The most important heat and ingestion resistant fish allergens are parvalbumines, e.g. the 12 kDa muscle protein Gad c 1 . Approximately 70 % of all patients with fish allergy develop symptoms to several fish species, the remaining 30 % react to only one fish species [6, 7]. Tropomyosin (Pen a 1), another muscle protein, is the most important allergen of crustaceans . Cross-reactivities within several crustacean species are common, therefore all crustaceans should be strictly avoided. While cross-reactivity of crustaceans with bony fish (Osteichthyes) is unlikely, cross-reactivity with mollusca (e.g. bivalvia), insecta (e.g. cockroach) and arachnida (e.g. house dust mites) are possible .
Due to typical clinical symptoms after exposure to seafood and positive test results diagnosis of IgE-mediated allergy to finned fish and crustaceans was established. The patient's allergy to crustaceans and finned fish was recognized as an occupational disease. Cause for sensitization was probably the ongoing skin contact to native fish and crustaceans for years. Sensitization was facilitated by irritative factors such as wet and cold working conditions (ice water) as well as his atopic background with consecutive disturbance of the physiologic skin barrier function. It has been shown that storage conditions may influence the skin irritancy of fish juice; fish kept on ice for several days enhances frequency and severity of symptoms such as itching, stinging, and erythema . However, the most important risk factor for IgE sensitization against fish and/or crustacean proteins is atopy . In a recent study of employees in the seafood processing industry skin symptoms were predominantly moderate and seldom interfered with working capacity . However, in our case due to the severity of allergy symptoms, including generalized urticaria and asthma, there was a need for termination of the hazardous occupation, which in German jurisdiction is a crucial requirement for approving a condition as an occupational disease [12, 13]. In case of accidental allergen contact leading to anaphylaxis the patient received emergency medication including an epinephrine-containing autoinjector and was instructed on the usage .

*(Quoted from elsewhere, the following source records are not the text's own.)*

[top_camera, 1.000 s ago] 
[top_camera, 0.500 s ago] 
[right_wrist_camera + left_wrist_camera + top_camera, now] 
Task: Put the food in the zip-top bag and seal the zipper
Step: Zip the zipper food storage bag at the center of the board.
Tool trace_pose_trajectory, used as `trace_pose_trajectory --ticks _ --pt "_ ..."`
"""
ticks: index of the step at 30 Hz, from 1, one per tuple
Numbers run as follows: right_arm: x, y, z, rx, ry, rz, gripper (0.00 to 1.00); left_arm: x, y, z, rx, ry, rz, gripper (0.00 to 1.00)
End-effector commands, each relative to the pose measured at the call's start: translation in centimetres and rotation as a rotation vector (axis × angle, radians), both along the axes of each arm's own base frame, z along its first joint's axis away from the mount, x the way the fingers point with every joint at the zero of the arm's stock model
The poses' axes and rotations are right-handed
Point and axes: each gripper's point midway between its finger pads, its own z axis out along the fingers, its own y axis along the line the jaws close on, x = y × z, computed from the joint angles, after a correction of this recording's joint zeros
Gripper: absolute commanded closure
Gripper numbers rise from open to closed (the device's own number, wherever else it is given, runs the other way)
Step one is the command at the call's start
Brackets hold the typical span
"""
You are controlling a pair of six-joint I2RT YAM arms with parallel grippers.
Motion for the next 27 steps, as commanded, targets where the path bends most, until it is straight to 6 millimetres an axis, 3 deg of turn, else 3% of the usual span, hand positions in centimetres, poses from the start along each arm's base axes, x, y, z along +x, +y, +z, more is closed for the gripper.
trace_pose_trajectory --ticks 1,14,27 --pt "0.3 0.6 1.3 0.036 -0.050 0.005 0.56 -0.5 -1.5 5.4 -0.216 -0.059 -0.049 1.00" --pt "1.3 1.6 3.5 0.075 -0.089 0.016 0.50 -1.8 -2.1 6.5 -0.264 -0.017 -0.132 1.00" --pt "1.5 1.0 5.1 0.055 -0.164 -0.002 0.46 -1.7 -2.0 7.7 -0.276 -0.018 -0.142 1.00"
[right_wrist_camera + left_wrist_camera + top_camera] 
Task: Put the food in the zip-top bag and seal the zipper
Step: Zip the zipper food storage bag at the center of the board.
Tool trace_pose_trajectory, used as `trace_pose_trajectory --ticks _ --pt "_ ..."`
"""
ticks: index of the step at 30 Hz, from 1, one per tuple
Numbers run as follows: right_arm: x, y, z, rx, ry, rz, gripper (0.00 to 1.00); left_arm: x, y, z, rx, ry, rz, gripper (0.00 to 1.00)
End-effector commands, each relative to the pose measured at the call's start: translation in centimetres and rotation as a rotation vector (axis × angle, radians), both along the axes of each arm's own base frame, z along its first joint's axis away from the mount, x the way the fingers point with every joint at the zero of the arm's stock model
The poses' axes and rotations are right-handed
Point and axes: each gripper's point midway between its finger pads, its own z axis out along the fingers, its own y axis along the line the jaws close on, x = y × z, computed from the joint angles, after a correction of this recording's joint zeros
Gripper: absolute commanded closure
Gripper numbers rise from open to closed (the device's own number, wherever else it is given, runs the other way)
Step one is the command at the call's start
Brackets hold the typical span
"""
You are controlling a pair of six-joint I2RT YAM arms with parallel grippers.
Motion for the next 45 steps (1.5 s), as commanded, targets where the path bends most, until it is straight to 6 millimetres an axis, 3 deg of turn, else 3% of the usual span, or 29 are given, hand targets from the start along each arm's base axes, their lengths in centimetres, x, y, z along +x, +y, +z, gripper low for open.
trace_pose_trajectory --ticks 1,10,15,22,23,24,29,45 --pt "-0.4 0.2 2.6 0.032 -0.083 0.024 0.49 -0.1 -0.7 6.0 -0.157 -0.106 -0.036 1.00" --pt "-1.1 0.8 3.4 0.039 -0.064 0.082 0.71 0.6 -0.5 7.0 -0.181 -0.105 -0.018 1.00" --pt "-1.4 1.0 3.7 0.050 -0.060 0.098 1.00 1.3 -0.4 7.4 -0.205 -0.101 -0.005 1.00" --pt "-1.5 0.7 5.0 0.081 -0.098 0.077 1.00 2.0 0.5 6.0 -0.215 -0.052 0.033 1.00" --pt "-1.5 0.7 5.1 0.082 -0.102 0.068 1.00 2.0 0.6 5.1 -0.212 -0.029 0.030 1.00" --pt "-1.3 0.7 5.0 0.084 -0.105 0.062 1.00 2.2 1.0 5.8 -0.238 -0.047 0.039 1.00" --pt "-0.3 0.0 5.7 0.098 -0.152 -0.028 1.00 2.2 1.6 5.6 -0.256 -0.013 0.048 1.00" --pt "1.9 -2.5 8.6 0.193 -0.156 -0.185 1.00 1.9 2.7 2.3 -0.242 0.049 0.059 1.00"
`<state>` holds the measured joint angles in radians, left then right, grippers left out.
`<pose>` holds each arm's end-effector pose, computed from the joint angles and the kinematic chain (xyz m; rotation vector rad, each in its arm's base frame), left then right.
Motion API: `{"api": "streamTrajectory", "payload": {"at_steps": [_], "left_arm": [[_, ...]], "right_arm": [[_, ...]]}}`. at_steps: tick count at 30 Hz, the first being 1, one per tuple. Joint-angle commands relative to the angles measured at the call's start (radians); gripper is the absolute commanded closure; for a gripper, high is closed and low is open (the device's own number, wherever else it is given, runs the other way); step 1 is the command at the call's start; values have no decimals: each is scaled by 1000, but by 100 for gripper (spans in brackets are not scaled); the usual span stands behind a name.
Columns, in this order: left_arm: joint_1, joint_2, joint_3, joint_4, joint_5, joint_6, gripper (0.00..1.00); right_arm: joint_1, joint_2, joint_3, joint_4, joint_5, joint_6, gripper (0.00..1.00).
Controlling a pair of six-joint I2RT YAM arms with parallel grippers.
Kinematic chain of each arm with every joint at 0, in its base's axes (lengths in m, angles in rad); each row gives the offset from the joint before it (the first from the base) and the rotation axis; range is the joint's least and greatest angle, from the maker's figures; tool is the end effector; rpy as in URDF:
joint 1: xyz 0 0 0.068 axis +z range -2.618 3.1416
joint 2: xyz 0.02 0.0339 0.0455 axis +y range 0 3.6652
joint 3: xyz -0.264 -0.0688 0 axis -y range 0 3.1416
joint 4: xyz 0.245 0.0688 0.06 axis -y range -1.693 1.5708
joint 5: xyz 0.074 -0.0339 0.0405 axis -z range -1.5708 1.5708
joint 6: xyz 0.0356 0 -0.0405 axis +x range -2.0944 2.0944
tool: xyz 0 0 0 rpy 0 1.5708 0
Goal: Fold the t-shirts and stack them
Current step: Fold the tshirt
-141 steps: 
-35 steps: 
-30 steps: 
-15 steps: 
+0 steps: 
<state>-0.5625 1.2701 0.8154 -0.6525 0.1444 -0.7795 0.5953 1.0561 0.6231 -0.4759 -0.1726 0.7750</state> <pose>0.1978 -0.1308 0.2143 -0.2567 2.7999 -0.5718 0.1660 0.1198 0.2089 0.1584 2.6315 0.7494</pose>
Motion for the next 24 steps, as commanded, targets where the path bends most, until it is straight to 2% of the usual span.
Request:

The significance of the skin for general health is often underestimated. However, in Germany e.g. in 2005 approximately 9.500 cases of occupational skin diseases were among a total of 25.000 approved occupational diseases . Not always the lack of information concerning the necessary protection measures is responsible for the large number of occupational skin diseases. Our patient, a truck driver liked his job as delivery man and initially accurately used protective clothes. However, increased pressure of time and the necessity to constant rush, more and more lead to neglect of necessary protection measures.
Written informed consent was obtained from the patient for publication of this case report. A copy of the written consent is available for review by the Editor-in-Chief of this journal.